### The task
Set down exactly the lines that run from the one containing "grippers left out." to the end of the material below, both included, without pictures.

'''

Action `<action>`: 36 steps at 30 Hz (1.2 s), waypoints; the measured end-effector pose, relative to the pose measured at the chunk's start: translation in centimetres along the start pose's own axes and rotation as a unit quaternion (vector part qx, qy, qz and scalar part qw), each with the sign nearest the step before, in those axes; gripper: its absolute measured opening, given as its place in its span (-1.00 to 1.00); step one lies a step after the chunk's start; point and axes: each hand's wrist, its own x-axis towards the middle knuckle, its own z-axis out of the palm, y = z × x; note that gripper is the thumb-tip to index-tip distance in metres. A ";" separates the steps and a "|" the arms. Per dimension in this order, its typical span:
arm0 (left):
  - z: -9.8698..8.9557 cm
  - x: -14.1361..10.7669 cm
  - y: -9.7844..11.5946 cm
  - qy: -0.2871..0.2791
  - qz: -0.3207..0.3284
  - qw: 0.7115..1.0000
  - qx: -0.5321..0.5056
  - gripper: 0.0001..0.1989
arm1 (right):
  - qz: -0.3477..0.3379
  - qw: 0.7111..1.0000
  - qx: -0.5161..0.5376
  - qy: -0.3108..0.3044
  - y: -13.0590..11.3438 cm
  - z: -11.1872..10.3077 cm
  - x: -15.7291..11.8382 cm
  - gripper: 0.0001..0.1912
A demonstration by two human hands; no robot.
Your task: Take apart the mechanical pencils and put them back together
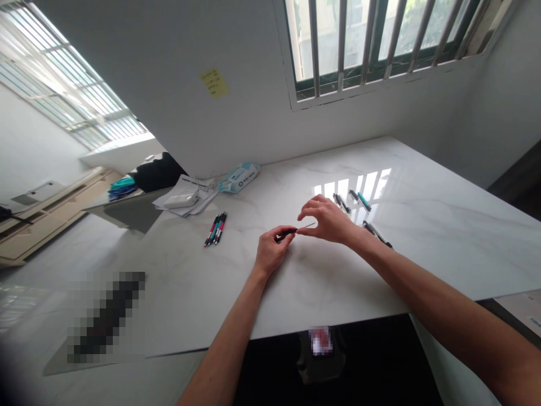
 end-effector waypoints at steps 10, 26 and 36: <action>0.1 -0.1 0.2 -0.005 0.002 1.000 0.019 -0.82 | 0.006 0.999 0.038 -0.011 -1.1 1.3 0.0 -0.94; -0.2 0.6 -1.4 0.099 -0.037 0.994 -0.024 -0.61 | -0.007 0.999 -0.022 0.023 -0.5 -0.9 0.3 -0.68; -0.4 0.6 -1.1 0.107 -0.057 0.991 -0.047 -0.74 | 0.176 0.930 0.304 0.111 0.5 0.1 0.6 -0.75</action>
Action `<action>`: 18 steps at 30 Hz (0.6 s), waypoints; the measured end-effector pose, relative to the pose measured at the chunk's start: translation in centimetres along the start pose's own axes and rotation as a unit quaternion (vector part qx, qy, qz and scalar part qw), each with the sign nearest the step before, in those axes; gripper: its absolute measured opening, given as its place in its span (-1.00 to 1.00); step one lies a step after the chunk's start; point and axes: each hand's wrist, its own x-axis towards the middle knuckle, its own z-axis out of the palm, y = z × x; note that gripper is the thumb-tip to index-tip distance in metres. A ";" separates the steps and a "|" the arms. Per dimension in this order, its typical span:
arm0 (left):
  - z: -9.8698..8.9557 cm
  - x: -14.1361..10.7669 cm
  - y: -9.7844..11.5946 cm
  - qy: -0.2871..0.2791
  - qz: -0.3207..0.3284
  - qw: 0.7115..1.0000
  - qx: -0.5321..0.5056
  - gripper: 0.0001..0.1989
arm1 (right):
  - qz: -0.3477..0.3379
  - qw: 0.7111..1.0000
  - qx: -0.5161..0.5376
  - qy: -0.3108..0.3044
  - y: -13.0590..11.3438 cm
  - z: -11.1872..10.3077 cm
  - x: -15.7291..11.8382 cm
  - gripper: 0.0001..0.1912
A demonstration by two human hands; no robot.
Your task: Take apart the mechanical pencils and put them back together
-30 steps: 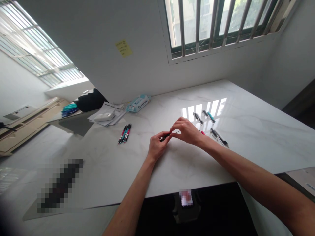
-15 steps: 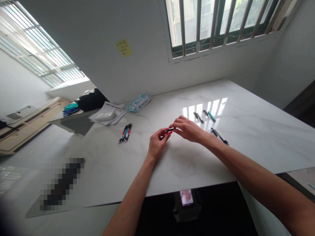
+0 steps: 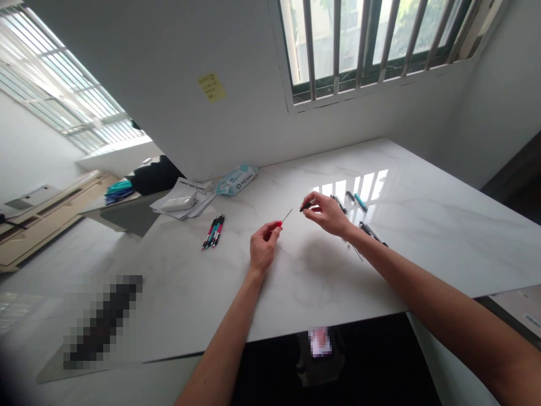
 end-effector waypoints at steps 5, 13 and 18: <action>0.0 0.0 0.1 -0.005 0.000 1.000 0.003 -0.73 | 0.044 0.997 0.061 0.002 0.8 -0.2 0.3 -0.65; 0.1 -0.1 0.2 -0.006 0.002 1.000 0.001 -0.76 | 0.046 0.997 0.061 -0.020 1.5 -0.7 0.6 -0.61; 0.1 -0.1 0.2 -0.014 0.005 1.000 0.004 -0.77 | 0.046 0.997 0.055 -0.036 1.6 -0.5 0.5 -0.60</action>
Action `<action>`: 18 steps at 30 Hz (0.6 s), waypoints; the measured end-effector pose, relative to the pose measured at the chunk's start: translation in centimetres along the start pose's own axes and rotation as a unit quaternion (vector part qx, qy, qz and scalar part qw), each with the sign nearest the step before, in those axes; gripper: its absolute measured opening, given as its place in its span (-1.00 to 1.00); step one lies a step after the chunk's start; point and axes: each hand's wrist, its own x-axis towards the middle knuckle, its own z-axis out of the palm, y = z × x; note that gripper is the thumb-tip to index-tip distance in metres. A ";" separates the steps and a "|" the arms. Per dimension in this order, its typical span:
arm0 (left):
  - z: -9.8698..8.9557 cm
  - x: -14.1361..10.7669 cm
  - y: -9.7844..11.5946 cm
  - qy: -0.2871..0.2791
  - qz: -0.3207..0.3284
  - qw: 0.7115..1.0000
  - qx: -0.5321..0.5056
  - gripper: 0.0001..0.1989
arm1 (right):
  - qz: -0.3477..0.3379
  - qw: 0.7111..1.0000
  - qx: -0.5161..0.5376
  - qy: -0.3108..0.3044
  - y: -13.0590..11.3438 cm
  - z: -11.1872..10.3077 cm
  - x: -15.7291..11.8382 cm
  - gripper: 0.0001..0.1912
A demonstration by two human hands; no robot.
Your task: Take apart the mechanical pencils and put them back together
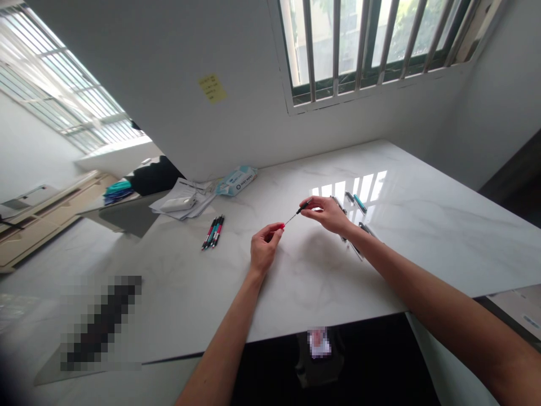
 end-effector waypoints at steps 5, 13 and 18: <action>0.0 -0.1 0.1 -0.011 0.003 1.000 0.005 -0.78 | 0.008 1.000 -0.004 -0.023 0.2 0.2 -0.1 -0.65; 0.1 -0.5 0.5 -0.039 0.030 0.999 0.019 -0.80 | 0.027 0.996 -0.027 -0.075 0.0 1.4 -0.8 -0.71; 0.1 -0.5 0.6 -0.048 0.030 0.998 0.018 -0.80 | 0.017 0.996 -0.037 -0.084 0.1 2.0 -1.1 -0.73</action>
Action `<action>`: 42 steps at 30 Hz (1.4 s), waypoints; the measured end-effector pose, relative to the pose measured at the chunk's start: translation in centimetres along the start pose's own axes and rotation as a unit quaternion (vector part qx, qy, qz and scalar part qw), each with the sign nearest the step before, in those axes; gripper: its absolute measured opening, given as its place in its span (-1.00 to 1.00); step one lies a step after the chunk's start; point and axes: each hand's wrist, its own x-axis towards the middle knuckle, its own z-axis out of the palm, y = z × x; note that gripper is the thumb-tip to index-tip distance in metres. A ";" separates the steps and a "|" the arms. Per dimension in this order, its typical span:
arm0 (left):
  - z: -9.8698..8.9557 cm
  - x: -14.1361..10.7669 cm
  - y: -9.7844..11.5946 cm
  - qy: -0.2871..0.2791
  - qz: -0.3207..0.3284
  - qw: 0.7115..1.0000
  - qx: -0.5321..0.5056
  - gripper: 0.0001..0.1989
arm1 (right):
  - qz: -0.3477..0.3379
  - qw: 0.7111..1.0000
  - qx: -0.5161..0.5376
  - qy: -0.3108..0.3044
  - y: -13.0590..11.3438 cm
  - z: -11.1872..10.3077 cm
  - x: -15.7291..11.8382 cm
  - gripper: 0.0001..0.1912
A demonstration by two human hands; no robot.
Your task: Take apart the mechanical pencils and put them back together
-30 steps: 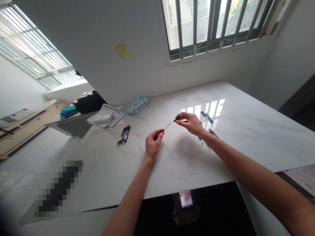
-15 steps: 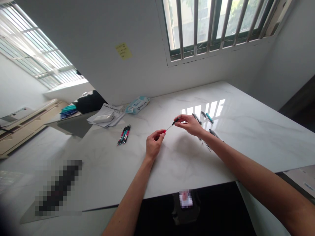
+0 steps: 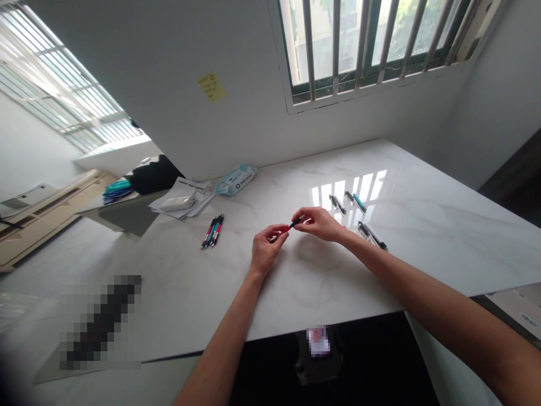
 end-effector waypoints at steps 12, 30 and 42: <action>0.1 -0.1 0.0 -0.011 0.013 1.000 0.004 -0.84 | -0.001 0.987 -0.163 -0.010 -0.9 -0.8 -0.5 -0.63; 0.1 0.0 -0.2 -0.007 0.011 1.000 0.006 -0.85 | 0.018 0.979 -0.201 -0.026 -1.4 -1.6 -0.4 -0.57; 0.1 0.0 0.0 -0.002 0.018 1.000 0.009 -0.86 | 0.004 0.983 -0.179 -0.033 -0.8 -1.9 -0.4 -0.69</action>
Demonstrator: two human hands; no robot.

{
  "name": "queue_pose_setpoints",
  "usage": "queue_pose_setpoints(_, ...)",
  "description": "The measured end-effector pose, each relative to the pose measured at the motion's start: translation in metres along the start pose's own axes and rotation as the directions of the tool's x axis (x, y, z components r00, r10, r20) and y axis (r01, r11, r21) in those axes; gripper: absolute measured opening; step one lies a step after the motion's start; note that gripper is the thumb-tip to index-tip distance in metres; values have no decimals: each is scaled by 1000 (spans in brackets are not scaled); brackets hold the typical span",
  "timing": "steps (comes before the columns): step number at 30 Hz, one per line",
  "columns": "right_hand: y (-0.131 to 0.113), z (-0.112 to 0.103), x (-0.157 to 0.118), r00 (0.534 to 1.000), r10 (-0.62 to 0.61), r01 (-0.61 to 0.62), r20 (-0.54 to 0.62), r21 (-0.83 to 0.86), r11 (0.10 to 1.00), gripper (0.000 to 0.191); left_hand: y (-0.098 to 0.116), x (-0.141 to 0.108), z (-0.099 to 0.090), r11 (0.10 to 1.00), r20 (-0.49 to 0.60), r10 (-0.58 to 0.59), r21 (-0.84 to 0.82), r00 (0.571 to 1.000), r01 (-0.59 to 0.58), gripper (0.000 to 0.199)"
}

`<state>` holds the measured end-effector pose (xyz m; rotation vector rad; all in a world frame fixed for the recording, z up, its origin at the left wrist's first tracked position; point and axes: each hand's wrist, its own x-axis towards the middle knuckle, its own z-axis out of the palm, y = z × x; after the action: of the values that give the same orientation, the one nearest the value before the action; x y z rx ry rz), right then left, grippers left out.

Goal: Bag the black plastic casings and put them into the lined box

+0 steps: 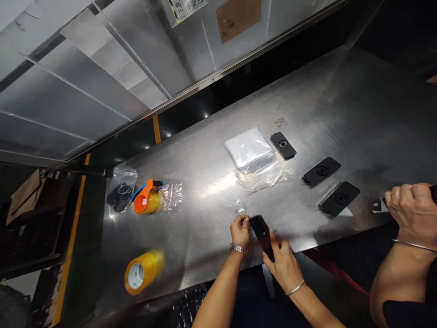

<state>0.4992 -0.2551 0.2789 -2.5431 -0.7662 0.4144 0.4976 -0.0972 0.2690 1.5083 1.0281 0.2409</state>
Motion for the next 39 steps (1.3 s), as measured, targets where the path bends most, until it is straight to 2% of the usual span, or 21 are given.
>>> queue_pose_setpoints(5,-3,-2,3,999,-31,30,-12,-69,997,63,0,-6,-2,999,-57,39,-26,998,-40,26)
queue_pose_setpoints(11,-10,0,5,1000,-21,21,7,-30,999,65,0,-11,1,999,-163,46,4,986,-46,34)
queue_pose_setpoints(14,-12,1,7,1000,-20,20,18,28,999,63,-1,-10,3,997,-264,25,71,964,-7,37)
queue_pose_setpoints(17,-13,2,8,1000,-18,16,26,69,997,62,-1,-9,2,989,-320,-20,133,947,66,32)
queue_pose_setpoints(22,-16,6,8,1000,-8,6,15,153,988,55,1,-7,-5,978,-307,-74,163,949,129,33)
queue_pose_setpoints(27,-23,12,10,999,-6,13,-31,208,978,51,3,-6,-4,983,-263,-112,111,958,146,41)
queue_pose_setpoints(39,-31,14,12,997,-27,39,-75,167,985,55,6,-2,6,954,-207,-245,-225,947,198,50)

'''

### Output
`<state>` holds the measured end-effector pose (xyz m; rotation vector rad; all in a world frame fixed for the recording, z up, its origin at the left wrist's first tracked position; point and axes: each hand's wrist, its own x-axis towards the middle knuckle, its own z-axis out of the palm, y = z × x; after the action: of the values that give the same orientation, the one nearest the value before the action; x y z rx ry rz), right then left, grippers left out.

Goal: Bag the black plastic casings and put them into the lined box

+0 steps: 

<state>0.4992 -0.2551 0.2789 -2.5431 -0.7662 0.4144 0.4976 -0.0972 0.2690 1.5083 1.0281 0.2409</state>
Motion for the next 39 steps (1.3 s), as measured, targets where the path bends most, until it is straight to 2% of the usual span, or 21 are given.
>>> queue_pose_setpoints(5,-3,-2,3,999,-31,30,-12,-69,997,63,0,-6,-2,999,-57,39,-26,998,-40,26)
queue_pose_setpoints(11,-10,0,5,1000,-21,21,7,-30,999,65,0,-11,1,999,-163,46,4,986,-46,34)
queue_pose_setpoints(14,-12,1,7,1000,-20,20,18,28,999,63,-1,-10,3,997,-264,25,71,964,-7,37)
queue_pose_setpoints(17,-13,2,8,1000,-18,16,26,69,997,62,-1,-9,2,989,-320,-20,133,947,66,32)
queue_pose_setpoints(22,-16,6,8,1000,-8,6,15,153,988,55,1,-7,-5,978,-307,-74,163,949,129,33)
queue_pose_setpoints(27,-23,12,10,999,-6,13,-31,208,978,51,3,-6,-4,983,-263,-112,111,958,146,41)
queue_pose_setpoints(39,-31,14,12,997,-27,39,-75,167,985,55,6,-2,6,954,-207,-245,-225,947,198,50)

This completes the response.